**DESCRIPTION OF THE TASK**
Write out the listing again, exactly as it appears below.

**PROVIDED DATA**
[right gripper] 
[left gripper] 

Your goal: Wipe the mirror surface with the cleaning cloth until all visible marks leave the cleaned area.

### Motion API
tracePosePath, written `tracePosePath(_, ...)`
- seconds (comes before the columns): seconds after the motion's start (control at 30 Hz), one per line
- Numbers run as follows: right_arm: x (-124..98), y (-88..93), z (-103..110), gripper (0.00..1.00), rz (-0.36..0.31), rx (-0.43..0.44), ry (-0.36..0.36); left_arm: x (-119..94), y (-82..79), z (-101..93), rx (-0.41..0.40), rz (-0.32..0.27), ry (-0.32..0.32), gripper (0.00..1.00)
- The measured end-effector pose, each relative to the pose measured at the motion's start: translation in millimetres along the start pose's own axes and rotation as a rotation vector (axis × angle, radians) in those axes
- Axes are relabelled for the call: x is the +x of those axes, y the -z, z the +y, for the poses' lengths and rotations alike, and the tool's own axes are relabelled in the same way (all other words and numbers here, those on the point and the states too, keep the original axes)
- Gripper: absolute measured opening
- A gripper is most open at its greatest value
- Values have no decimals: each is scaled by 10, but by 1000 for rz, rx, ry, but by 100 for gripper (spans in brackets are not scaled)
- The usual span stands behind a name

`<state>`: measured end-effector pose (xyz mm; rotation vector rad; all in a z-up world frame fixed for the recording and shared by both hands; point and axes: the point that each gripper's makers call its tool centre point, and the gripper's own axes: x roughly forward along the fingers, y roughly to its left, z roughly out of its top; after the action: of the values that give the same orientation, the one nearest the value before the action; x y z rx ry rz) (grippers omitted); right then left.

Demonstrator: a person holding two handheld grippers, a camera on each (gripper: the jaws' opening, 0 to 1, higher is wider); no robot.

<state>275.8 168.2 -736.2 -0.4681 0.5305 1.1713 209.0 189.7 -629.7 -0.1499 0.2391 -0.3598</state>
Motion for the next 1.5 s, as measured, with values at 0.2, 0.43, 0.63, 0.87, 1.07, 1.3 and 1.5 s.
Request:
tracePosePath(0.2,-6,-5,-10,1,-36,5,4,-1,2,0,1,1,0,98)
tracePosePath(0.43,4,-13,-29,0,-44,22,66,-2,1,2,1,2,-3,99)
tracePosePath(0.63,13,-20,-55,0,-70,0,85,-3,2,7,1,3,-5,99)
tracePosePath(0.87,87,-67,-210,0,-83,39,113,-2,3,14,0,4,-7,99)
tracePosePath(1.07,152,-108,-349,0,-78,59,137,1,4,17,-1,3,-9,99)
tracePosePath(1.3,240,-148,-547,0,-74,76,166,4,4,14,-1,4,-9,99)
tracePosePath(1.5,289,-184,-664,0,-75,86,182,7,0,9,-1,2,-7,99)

**SOLUTION FOR THIS PROBLEM**
[right gripper] 
[left gripper] 

Your goal: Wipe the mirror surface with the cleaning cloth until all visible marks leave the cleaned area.

### Motion API
tracePosePath, written `tracePosePath(_, ...)`
- seconds (comes before the columns): seconds after the motion's start (control at 30 Hz), one per line
- Numbers run as follows: right_arm: x (-124..98), y (-88..93), z (-103..110), gripper (0.00..1.00), rz (-0.36..0.31), rx (-0.43..0.44), ry (-0.36..0.36); left_arm: x (-119..94), y (-82..79), z (-101..93), rx (-0.41..0.40), rz (-0.32..0.27), ry (-0.32..0.32), gripper (0.00..1.00)
- The measured end-effector pose, each relative to the pose measured at the motion's start: translation in millimetres along the start pose's own axes and rotation as a rotation vector (axis × angle, radians) in those axes
- Axes are relabelled for the call: x is the +x of those axes, y the -z, z the +y, for the poses' lengths and rotations alike, and the tool's own axes are relabelled in the same way (all other words and numbers here, those on the point and the states too, keep the original axes)
- Gripper: absolute measured opening
- A gripper is most open at its greatest value
- Values have no decimals: each is scaled by 10, but by 1000 for rz, rx, ry, but by 100 for gripper (spans in brackets are not scaled)
- The usual span stands behind a name

`<state>`: measured end-effector pose (xyz mm; rotation vector rad; all in a z-up world frame fixed for the recording and shared by both hands; point and axes: the point that each gripper's makers call its tool centre point, and the gripper's own axes: x roughly forward along the fingers, y roughly to its left, z roughly out of its top; after the action: of the values that give the same orientation, the one nearest the value before the action; x y z rx ry rz) (grippers omitted); right then left.

Demonstrator: a person holding two handheld grippers, a camera on each (gripper: the jaws' opening, 0 to 1, higher is wider); no robot.

<state>275.8 168.2 -736.2 -0.4681 0.5305 1.1713 209.0 189.7 -629.7 -0.1499 0.2391 -0.3598</state>
Motion for the next 1.5 s, as measured, with values at 0.2, 0.43, 0.63, 0.87, 1.07, 1.3 and 1.5 s.
Request:
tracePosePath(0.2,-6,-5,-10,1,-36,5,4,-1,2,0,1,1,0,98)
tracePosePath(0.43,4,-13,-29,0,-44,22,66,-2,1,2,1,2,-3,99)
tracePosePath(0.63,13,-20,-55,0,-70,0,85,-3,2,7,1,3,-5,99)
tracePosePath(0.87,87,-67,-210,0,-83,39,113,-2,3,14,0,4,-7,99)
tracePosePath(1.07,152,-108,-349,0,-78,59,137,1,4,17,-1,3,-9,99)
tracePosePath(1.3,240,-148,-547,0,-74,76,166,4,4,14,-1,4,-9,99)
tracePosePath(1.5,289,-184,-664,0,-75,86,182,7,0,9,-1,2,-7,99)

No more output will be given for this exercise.